While this evaluation process is quite valuable and usually helps determine if the model is good enough, it’s not without its drawbacks.

The primary issue here is that the evaluation might not provide accurate performance metrics. Moreover, there’s a wide array of data errors that could come into play, for instance, leaking information either through features or over time. Consequently, if such data errors occur, they could quickly lead to inaccurate performance metrics, making the evaluation reports misleading or invalid. As a result, the most precise way to gauge a model’s performance is through monitoring it in production.

However, evaluating the model performance in production can often be down-prioritized or an afterthought. Potentially ending up in a situation where we never add evaluation in production.

Yet, the concept of evaluating models in production is, in essence, straightforward.

What is needed?

There are two things needed to measure performance in production.

  1. The predictions
  2. The ground truths

We will already have the ground truth stored somewhere for most classification and regression models, as it is likely that we have trained a model ourselves using some version of a decision tree or regression model.
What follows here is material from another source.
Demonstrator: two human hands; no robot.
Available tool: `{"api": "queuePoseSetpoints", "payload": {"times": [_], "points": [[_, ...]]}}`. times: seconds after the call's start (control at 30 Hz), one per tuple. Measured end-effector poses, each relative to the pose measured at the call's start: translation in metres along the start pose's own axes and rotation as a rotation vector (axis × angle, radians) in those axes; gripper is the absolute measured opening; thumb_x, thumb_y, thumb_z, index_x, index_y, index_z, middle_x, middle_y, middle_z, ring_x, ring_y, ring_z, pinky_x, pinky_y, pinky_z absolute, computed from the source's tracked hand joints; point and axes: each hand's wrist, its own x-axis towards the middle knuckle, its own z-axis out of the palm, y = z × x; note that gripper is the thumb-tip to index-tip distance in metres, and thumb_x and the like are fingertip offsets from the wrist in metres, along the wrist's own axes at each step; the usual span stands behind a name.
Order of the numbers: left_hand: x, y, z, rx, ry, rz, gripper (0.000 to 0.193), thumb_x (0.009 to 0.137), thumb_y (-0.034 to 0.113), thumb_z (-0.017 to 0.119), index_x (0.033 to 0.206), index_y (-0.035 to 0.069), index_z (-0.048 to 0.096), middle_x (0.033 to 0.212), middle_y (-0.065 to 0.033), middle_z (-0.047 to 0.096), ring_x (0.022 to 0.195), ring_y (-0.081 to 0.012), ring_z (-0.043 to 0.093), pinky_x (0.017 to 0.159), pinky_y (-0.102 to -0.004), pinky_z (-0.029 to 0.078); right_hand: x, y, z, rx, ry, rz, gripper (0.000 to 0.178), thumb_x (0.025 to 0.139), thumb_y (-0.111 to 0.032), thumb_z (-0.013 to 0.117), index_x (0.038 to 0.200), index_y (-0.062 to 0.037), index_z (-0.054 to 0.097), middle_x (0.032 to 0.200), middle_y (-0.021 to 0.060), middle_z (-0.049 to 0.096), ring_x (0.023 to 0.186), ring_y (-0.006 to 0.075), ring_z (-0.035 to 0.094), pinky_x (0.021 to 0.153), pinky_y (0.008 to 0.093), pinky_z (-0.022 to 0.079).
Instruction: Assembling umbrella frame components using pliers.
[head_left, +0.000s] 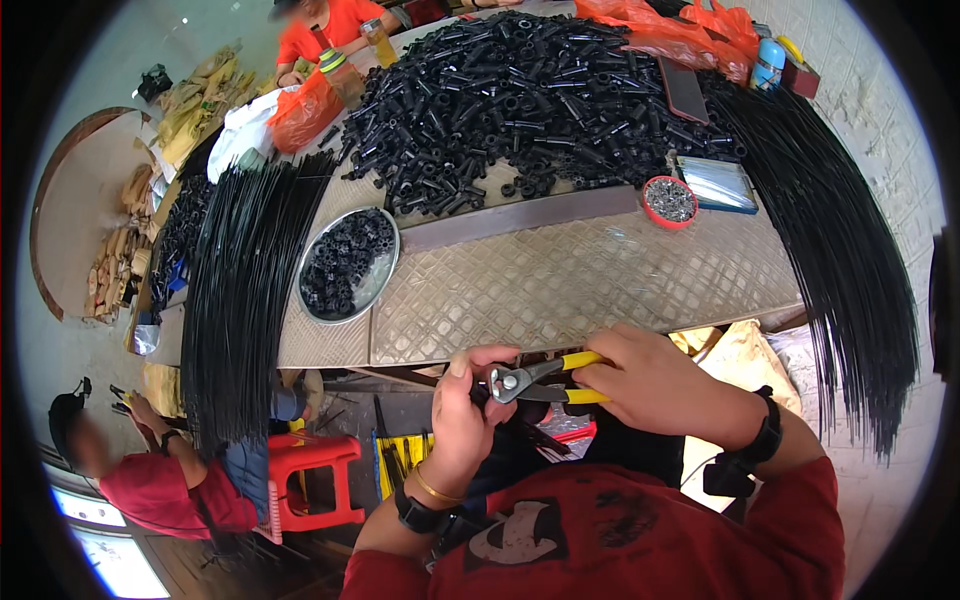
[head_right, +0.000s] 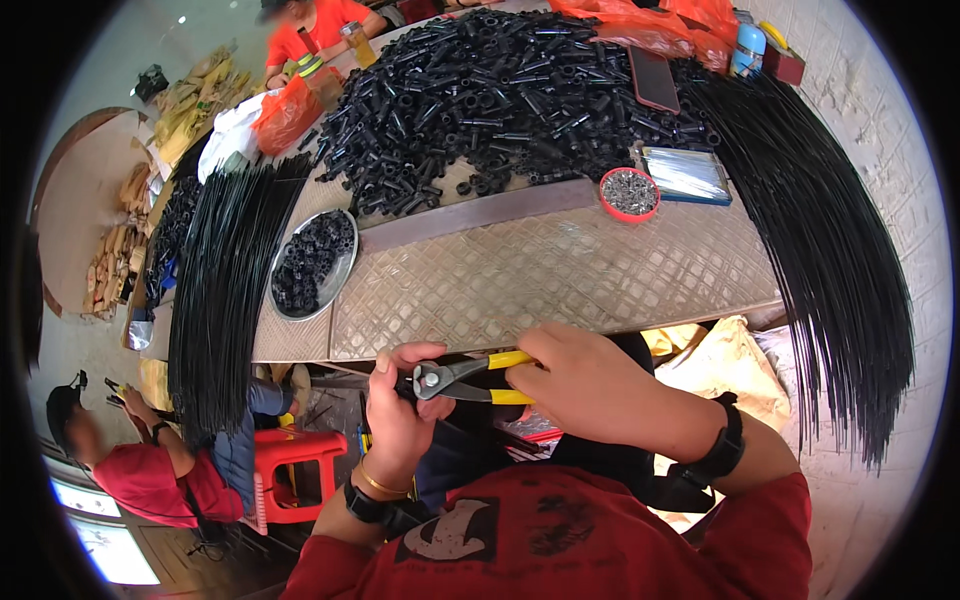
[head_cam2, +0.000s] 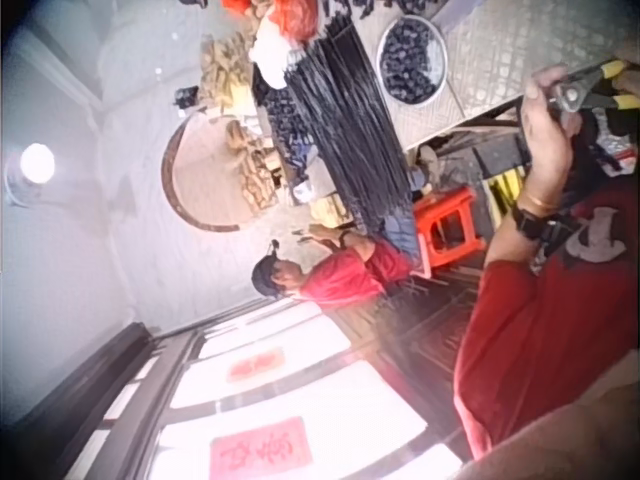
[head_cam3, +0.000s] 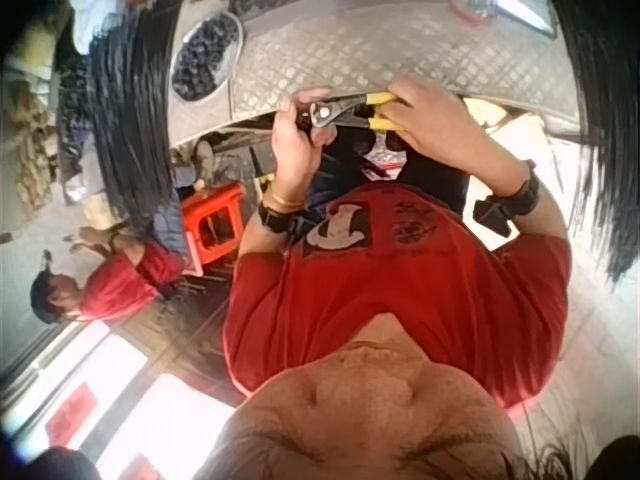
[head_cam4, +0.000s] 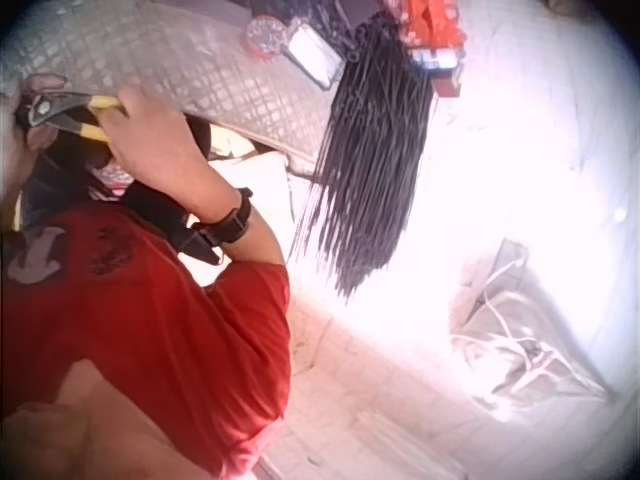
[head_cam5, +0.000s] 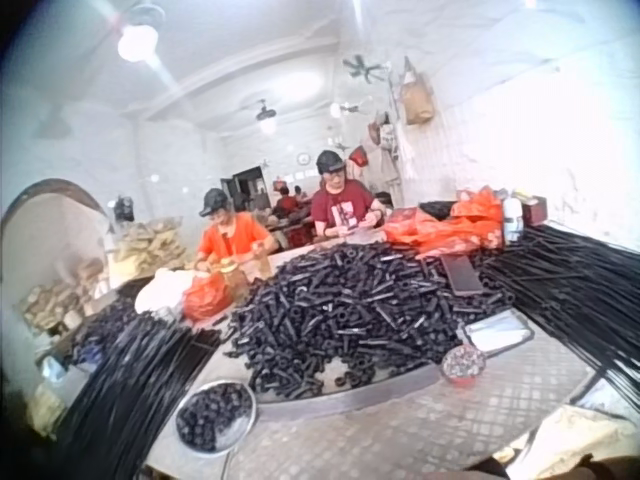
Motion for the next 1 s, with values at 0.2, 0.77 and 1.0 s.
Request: {"api": "queuePoseSetpoints", "payload": {"times": [0.2,0.77,1.0], "points": [[0.002,-0.007,-0.007,0.029,-0.017,-0.049,0.054,0.095,0.045,0.031,0.1,-0.002,0.058,0.049,0.0003,0.035,0.042,-0.0105,0.03,0.045,-0.0279,0.027,0.004,-0.005,0.002,-0.131,-0.07,0.033,0.014,0.072,-0.013,0.061,0.081,-0.0033,0.06,0.083,0.0085,0.05,0.079,0.0239,0.055,0.065,0.0343,0.049],[0.0,-0.002,-0.009,-0.036,-0.018,-0.024,0.055,0.095,0.045,0.031,0.109,-0.002,0.057,0.048,-0.0001,0.035,0.042,-0.0121,0.03,0.045,-0.029,0.029,0.017,-0.007,0.005,-0.388,0.166,-0.035,0.02,0.075,-0.017,0.057,0.091,-0.0067,0.063,0.098,0.0063,0.051,0.092,0.0213,0.046,0.076,0.0343,0.032],[-0.004,-0.009,-0.016,0.01,-0.012,-0.013,0.058,0.095,0.047,0.031,0.105,-0.002,0.059,0.048,0.0008,0.035,0.042,-0.0106,0.029,0.044,-0.028,0.027,0.018,-0.011,-0.009,-0.24,-0.134,-0.025,0.015,0.076,-0.015,0.057,0.08,-0.0017,0.063,0.087,0.0114,0.054,0.082,0.0255,0.054,0.067,0.0374,0.042]]}}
Furthermore, we hopefully have the predictions stored somewhere as we will need to serve them to the end user. However, the predictions and ground truths can be stored in different locations or data sources if using a microservice architecture, making it a bit more tricky.

One solution will be to ingest the predictions in a data warehouse or data lake. However, we must still set up data loaders and create processes that combine the data.

Another solution would be to use something like gantry.io that generates evaluation reports for you. However, this means you must send your data to a third-party service, which is not always possible or acceptable.

Therefore, I wanted to create a solution that enables easy evaluation of AI models in production using the business’s existing infrastructure.

Taxi ETA model

Let’s look at an example of a Taxi ETA model and how we could evaluate performance in production.

Imagine we have a PostgreSQL table that contains a list of trips taken, where they started, where they ended, and the duration of the trip. Therefore, we can use the duration as the ground truth.

Furthermore, we store the predictions in another table containing the predicted duration, a timestamp of when it was predicted, and the model used. Therefore, we now have the location of our predictions as well.

But how should we model this?

I will use aligned for this, so let’s start modeling the ground truth.

from aligned import PostgreSQLConfig, UUID, Int32

db = PostgreSQLConfig(env_var="PSQL_URL")

@feature_view(
    name="trip",
    batch_source=db.table("trips")
)
class Trip:
    trip_id = UUID().as_entity()

    duration = Int32()
	
    number_of_passengers = Int32()

The code above defines the schema we have stored in the Postgres database named trips. At the same time, we have specified that we will select the features using trip_id as the “identifier” or entity.

However, we have not yet defined our duration column as the ground truth. Mapping the ground truth is done in our model definition.

from aligned import model_contract, Float, UUID, EventTimestamp
from trips import Trip, db

trip = Trip()

@model_contract(
    name="trip_duration",
    features=[trip.number_of_passengers, ...],
    predictions_source=db.table("trip_predictions")
)
class PredictedTrips:
    trip_id = UUID().as_entity()
	
    predicted_duration = trip.duration.as_regression_label()

Again, the above code defines a model contract where we list the features that we use as input to the model, the table used to store the predictions in, that we will query the predictions using the trip_id, and that the trip.duration column is the label that we predict.

Evaluate the model

The above code has everything that we need. We have defined where we store our ground truths, predictions and that the duration column is the target for our regression model. However, now we need to evaluate the predictions.

from sklearn.metrics import mean_squared_error
from aligned import FeatureStore, PostgreSQLConfig

store = FeatureStore.from_dir(".")

db = PostgreSQLConfig("PSQL_URL")

entities = db.fetch("""
    SELECT trip_id
    FROM finished_trips_view
""")

eval = await store.model("trip_duration")\
    .with_labels()\
    .predictions_for(entities)\
    .to_pandas()

mse = mean_square_error(eval.predictions, eval.ground_truths)

In the above example, will we select the instances where a ground truth exists, join the predictions for them, and the ground truths themselves.

Our response from the database contains all of the data in one data frame but nicely separates the different information for us. They make it easy to compute metrics using the attributes of ground_truths and predictions.

Conclusion

Evaluation is an essential part of AI applications. However, evaluating how well our models perform in production can often be down-prioritised, even though this is the most accurate metric for our model, as data leakage is way less likely in such an environment.

Furthermore, using the aligned package makes it easy to define the relationship between our ground truths and predictions. While also defining where we to fetch the different information. Such a setup makes it easier to load the data needed to evaluate our models living in production.